Love is Truly a Delight
Love is truly a delight. All you have to do is allow it to be that way. The natural order of positive emotions dictates that love is no different than endless bliss - perfection . . . an ideal has been met. When in love we feel and exhibit the endless possibilities associated with true happiness, supreme confidence, and powerful support. We feel we can accomplish any and all things with only our true love at our side. If that one true love is not there due to the love you feel being unrequited or lost, just the genuine admission of feeling that way will not take away that powerful will. I, personally, feel such love and it appears to be unrequited or at least lost, but I still feel this great sense of ability to accomplish my life's dreams. All because of him? No. All because of me. All because of my feelings towards him. Love offered and not accepted is still love. Even unrequited love should still bring joy just as does mutual love.
It's only when we insist on feeling self-pity that such joy is lost . . . or when we refuse to accept our feelings as a response to rejection or even the appearance of rejection. But it is then that we stop feeling love and allow the flow of displaced anger into our hearts to fill a projected void of rejection or loss. When we think we have failed in our love because of weaknesses or mistakes, we allow self-pity to replace self-love and project a childish hatred upon the other person to replace the unconditional love that we truly feel. The easiest way to lose love is to be so afraid of one's feelings that you pretend not to be in love.

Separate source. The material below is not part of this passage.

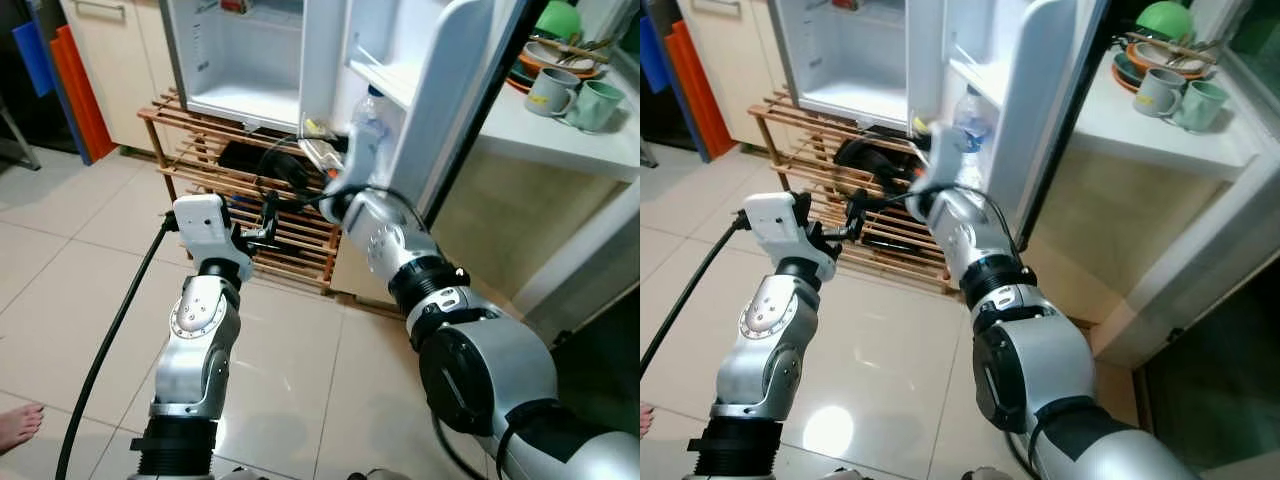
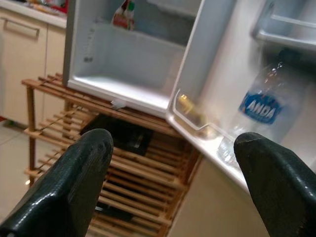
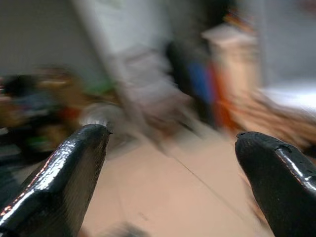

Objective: Restocking fridge

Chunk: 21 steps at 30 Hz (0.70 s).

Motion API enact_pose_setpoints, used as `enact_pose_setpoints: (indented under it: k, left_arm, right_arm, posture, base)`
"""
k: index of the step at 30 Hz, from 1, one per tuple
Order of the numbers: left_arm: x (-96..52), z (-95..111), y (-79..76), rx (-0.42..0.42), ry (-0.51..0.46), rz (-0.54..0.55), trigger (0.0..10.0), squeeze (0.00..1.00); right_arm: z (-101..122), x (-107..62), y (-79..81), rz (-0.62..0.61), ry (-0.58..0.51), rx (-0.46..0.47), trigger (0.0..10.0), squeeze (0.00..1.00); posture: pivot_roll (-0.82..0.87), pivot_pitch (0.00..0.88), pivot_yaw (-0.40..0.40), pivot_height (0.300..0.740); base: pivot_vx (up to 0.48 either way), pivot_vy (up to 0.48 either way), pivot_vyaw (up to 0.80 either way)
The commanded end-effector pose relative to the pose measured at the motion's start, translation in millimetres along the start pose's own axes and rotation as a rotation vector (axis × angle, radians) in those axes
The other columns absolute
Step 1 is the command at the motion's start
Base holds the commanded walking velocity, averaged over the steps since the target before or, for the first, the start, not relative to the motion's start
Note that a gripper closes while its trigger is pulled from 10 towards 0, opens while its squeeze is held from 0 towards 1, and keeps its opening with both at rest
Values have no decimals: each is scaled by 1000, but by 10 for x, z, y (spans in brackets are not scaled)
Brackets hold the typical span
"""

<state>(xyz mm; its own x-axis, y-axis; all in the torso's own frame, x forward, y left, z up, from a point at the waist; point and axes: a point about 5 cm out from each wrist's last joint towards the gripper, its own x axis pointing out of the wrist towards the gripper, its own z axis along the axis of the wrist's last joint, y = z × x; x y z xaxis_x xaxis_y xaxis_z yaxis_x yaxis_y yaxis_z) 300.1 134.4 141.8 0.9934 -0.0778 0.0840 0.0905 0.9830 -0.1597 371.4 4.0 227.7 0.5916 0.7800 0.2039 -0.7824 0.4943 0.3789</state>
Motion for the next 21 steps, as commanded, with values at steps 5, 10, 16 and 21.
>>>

We sometimes think it makes life easier and, well, it does. Life is always easier when it's not lived to its potential.
When I think of him I know I may never see him again. I think of him with another love. I also think of him being happily single without me. Now that I have accepted my feelings I still feel that joy. It has not gone away. In fact, it has only become greater and greater with each passing day.
I can still hear his scratchy voice and how it softens me. I can still see his eyes, which spellbind me. I can still see his bright, brown hair wave in the breeze and the way he always used to turn away when our eyes would meet. I wallowed in self-pity and false rejections for so long that I'm sure I'm unlikely to receive another opportunity. The joy remains. Even now, if he were to really get to know me, I'm sure he would rather love a practical and stable fellow than a dreamy, fantasy-driven one like myself. The joy remains. He now returns to me the same insecurities and doubts that I once so unfairly projected upon his. I can only love and respect him more.
The fact that he may never be by my side does not phase me. It makes that powerful will even greater. Just the fact that he has touched my heart in such a way has allowed me to feel such an abundance of love and, once accepted, unlimited joy. Yes! Totally unlimited! Look inside yourself and accept your feelings as they are no matter how much pain surfaces in order to bring about such acceptance. You will thank me, for the fact I feel such love and joy is something that neither he nor anyone else can ever take away from me . . .
. . . and I know, now, that I will never again be foolish enough to take it away from myself.